2003-06-30 Thread Matt Sisk
[EMAIL PROTECTED]:
 Why not:
 
 $dur1 = new DT::Dur( days = 2 );
 $dur2 = new DT::Dur( months = 1 );
 $dur3 = $dur1 - $dur2;
 $dur3-add( days = 3 );
 
 If you add $dur3 to a date, it would add 2 days and
 subtract a month, then add 3 days again.

I love that this does the right thing.
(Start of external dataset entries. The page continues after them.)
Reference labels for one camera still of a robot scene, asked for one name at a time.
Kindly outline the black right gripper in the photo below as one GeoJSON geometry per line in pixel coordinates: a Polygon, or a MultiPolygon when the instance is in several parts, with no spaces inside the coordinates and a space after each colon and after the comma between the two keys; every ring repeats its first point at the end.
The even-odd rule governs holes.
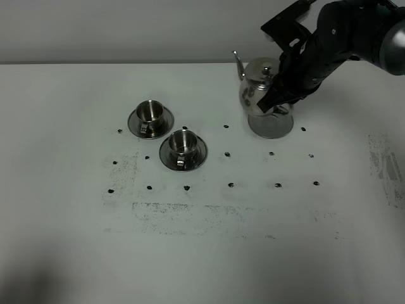
{"type": "Polygon", "coordinates": [[[291,53],[283,52],[275,86],[258,101],[262,113],[314,93],[345,62],[345,25],[334,18],[318,19],[317,29],[291,53]]]}

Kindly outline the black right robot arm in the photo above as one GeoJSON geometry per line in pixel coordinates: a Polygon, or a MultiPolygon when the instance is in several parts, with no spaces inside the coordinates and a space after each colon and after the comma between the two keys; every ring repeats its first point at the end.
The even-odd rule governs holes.
{"type": "Polygon", "coordinates": [[[404,75],[404,8],[392,1],[334,1],[322,7],[316,30],[298,19],[311,1],[296,1],[261,26],[283,53],[262,113],[314,93],[345,61],[357,57],[391,75],[404,75]]]}

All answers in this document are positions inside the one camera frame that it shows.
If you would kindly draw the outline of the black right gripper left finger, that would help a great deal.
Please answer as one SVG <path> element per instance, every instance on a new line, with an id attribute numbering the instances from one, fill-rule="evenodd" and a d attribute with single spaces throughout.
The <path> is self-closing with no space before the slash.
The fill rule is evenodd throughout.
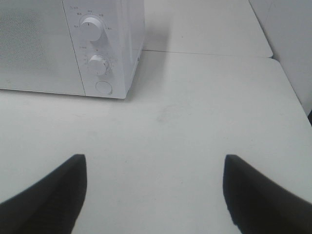
<path id="1" fill-rule="evenodd" d="M 0 204 L 2 234 L 70 234 L 85 201 L 85 155 L 74 155 Z"/>

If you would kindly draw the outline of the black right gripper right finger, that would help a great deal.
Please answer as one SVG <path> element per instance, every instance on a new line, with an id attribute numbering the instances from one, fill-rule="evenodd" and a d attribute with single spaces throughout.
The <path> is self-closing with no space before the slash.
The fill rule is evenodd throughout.
<path id="1" fill-rule="evenodd" d="M 226 155 L 223 195 L 243 234 L 310 234 L 312 205 L 236 155 Z"/>

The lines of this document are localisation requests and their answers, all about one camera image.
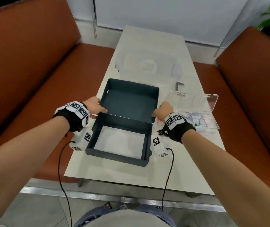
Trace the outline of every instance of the clear plastic container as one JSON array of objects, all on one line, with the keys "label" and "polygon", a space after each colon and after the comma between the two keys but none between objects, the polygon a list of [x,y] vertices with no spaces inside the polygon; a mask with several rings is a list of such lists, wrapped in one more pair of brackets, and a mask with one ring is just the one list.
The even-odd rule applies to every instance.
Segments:
[{"label": "clear plastic container", "polygon": [[212,111],[217,99],[218,95],[170,92],[165,100],[171,104],[175,112],[192,122],[197,132],[215,133],[219,126]]},{"label": "clear plastic container", "polygon": [[121,50],[115,60],[121,80],[170,87],[181,77],[180,64],[174,57],[143,50]]}]

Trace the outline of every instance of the dark teal box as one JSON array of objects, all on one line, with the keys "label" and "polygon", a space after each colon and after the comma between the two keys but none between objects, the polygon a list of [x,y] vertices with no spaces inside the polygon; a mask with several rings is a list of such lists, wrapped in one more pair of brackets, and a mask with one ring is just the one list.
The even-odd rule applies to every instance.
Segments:
[{"label": "dark teal box", "polygon": [[[157,108],[159,88],[125,80],[109,79],[104,89],[100,105],[106,114],[99,113],[94,125],[93,135],[86,148],[88,155],[111,159],[145,167],[152,152],[150,150],[152,112]],[[144,134],[141,159],[126,157],[94,149],[103,126]]]}]

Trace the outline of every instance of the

However, I don't see why it cannot be
built into the constructor using negative values.

The real snag is ordering, but this can be handled properly within the
constructor (and adequately documented, not only for the constructor but for the
general case).

So, yes, the implication is that:

  $dur = DT::Dur-new(days = 2, months = -1);

would indeed behave differently than:

  $dur = DT::Dur-new(months = -1, days = 2);

So long as the behavior (intrinsic to durations) is well documented I think it
stands to save lots of typing later.

Matt




Re: DateTime::Duration nits...

2003-06-30 Thread Matt Sisk
 Documented or not, it'll never be intuitive, which makes me think it's a
 bad idea.

This could be a feature of the problem space rather than implementation. :)

I'd say it's safe to say 99% of non-temporal geeks underestimate the subtle
complexity of the problem...intuitive ends up being inconsistent.

Matt (preaching to the choir)


parse/format_recurrence in DT::F::ICal

2003-06-30 Thread Matt Sisk
Is there some reason the parse/format routines for recurrences in DT::F::ICal
are not documented in the POD? Is there anyhing wrong with these methods or is
the lack of documentation an oversight?

Thanks,
Matt


DT::F::ICal format_recurrence

2003-06-30 Thread Matt Sisk

Found the parse_recurrence docs in the CVS, thanks.

However, there's a good reason the format_recurrence method is not
documented...it doesn't exist.

Are there plans to implement this?

Thanks,
Matt



Re: DT::F::ICal format_recurrence

2003-06-30 Thread Matt Sisk
Quoting Dave Rolsky [EMAIL PROTECTED]:
 This is hard, since recurrences are implemented as closures/coderefs, and
 there's no way to look at one and figure out what it represents.

Is it feasible, during construction, to leave enough bread crumbs around to
reverse the process?

(I would imagine DT::Event::ICal would be best positioned to understand the gap
between the bread crumbs and actual construction)

Matt


DateTime.pm now()

2003-04-12 Thread Matt Sisk
DateTime.pm claims to have a now() method equivalent to from_epoch() -- but
there is no now().

Are there plans to use the request tracker on CPAN for this kind of thing, or
this list the appropriate forum for now?

(for the record, I like the notion of a now() method)

Thanks,
Matt





Re: DateTime.pm now()

2003-04-12 Thread Matt Sisk
 DateTime.pm claims to have a now() method equivalent to from_epoch() -- but
 there is no now().

Scratch that -- I've sorted out my versions now.

I'm still interested in this question, though:

 Are there plans to use the request tracker on CPAN for this kind of thing, or
 this list the appropriate forum for now?